Under the contract that expired on Monday, longshoremen on the East and Gulf Coasts earned a top rate of $39 an hour. The I.L.A. wants a $5-an-hour raise in each of the six years of a new agreement, giving it a 77 percent raise over the life of the contract.

The two sides had barely communicated for months before the walkout. But in recent days, the Maritime Alliance said on Monday, it had “traded counteroffers related to wages” with the I.L.A. and offered to extend the contract. The alliance also said its latest offer to the union would raise pay “nearly 50 percent” over the course of the contract.

In a statement Tuesday morning, the I.L.A. said that the alliance’s offer “fell far short” of the demands of its members.

With overtime and shift work, many longshoremen earn well over $100,000 a year, putting them ahead of other workers without a college degree. But they say they put in far more hours than workers in other jobs earning similar amounts, and do so in often harsh or dangerous conditions.

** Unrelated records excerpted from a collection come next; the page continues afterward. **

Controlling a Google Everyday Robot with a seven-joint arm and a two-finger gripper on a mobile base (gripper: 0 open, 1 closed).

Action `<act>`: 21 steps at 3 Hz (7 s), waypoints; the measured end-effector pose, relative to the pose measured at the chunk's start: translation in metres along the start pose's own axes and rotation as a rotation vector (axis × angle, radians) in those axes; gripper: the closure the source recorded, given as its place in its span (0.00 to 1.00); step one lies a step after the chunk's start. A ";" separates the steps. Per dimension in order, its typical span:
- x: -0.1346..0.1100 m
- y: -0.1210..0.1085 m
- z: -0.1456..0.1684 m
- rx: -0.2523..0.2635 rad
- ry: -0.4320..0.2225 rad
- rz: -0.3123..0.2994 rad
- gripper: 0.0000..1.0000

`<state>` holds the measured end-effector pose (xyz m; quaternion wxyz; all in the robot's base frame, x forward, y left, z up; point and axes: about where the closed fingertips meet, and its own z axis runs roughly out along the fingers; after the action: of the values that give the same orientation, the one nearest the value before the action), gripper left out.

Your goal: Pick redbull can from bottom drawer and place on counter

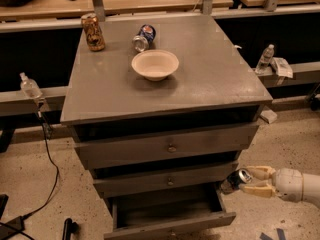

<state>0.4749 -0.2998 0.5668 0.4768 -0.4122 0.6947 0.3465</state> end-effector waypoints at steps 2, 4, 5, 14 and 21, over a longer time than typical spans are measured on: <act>-0.076 -0.012 -0.047 0.019 0.023 -0.127 1.00; -0.158 -0.021 -0.083 0.017 0.111 -0.243 1.00; -0.202 -0.026 -0.099 0.008 0.140 -0.266 1.00; -0.395 -0.064 -0.010 -0.088 0.244 -0.207 1.00; -0.385 -0.079 0.020 -0.084 0.318 -0.146 0.00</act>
Offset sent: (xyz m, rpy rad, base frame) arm 0.0092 -0.0463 0.1429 -0.1371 -0.1756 0.0400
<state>0.6328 -0.2218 0.9192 0.3670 -0.5306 0.7147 0.2701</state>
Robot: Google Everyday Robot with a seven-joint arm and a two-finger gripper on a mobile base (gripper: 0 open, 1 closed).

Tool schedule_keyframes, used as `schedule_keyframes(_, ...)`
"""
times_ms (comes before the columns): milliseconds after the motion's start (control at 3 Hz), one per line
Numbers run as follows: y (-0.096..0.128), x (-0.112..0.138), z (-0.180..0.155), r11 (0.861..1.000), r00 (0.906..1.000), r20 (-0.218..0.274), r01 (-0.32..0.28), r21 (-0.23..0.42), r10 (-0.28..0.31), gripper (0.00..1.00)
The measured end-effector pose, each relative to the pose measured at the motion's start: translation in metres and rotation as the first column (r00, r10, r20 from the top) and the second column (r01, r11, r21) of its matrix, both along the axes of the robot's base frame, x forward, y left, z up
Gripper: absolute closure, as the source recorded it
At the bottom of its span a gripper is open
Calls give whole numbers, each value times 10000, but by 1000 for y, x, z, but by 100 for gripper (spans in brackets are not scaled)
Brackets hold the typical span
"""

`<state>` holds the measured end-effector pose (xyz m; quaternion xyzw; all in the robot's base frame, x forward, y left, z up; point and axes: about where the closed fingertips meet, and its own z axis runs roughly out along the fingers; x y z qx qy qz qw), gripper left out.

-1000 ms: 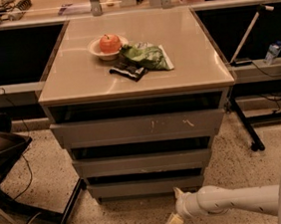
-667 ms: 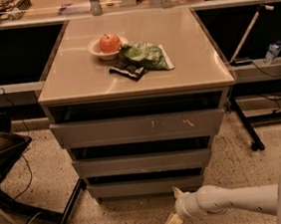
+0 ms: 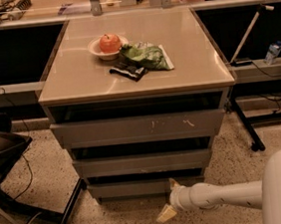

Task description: Open bottom drawer

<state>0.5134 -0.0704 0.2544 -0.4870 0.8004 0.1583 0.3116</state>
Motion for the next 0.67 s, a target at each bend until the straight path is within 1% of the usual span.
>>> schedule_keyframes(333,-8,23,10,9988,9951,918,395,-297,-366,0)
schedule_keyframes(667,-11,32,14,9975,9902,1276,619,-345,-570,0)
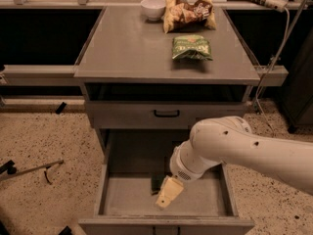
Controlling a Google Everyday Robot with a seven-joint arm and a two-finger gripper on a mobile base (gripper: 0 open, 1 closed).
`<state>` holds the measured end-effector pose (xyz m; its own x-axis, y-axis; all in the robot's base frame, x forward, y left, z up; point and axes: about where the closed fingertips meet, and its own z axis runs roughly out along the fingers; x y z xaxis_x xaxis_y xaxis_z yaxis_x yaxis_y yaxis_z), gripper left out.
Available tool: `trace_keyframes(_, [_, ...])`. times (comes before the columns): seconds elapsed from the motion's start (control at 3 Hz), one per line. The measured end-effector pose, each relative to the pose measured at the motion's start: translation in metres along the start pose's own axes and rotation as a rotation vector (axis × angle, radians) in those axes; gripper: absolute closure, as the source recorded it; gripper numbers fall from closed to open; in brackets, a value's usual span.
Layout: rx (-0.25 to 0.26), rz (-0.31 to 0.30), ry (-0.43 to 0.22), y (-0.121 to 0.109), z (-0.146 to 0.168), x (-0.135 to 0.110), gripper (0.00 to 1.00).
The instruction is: Pick sponge from middle drawer and place on counter
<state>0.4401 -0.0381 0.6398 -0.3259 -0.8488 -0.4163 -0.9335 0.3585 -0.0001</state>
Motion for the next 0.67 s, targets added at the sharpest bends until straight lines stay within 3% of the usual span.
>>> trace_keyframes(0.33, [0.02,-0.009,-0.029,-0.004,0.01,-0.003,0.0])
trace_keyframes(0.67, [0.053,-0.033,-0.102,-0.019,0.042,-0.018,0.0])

The high inflation of the last few years has reduced their wages’ purchasing power. And longshoremen contend that they have a right to a slice of the increased profits that their employers — some of which are large global shipping lines — made during the pandemic trade boom in 2021 and 2022.

“They want to make their billion-dollar profits at United States ports, and off the backs of American I.L.A. longshore workers, and take those earnings out of this country,” Mr. Daggett, the union’s president, said on Monday in a statement.

Knowing that a strike was possible, many companies rushed in merchandise before Tuesday, including most of the durable consumer goods that they intend to sell during the holiday sales period. But even a short strike could hurt importers of perishable goods like fruit.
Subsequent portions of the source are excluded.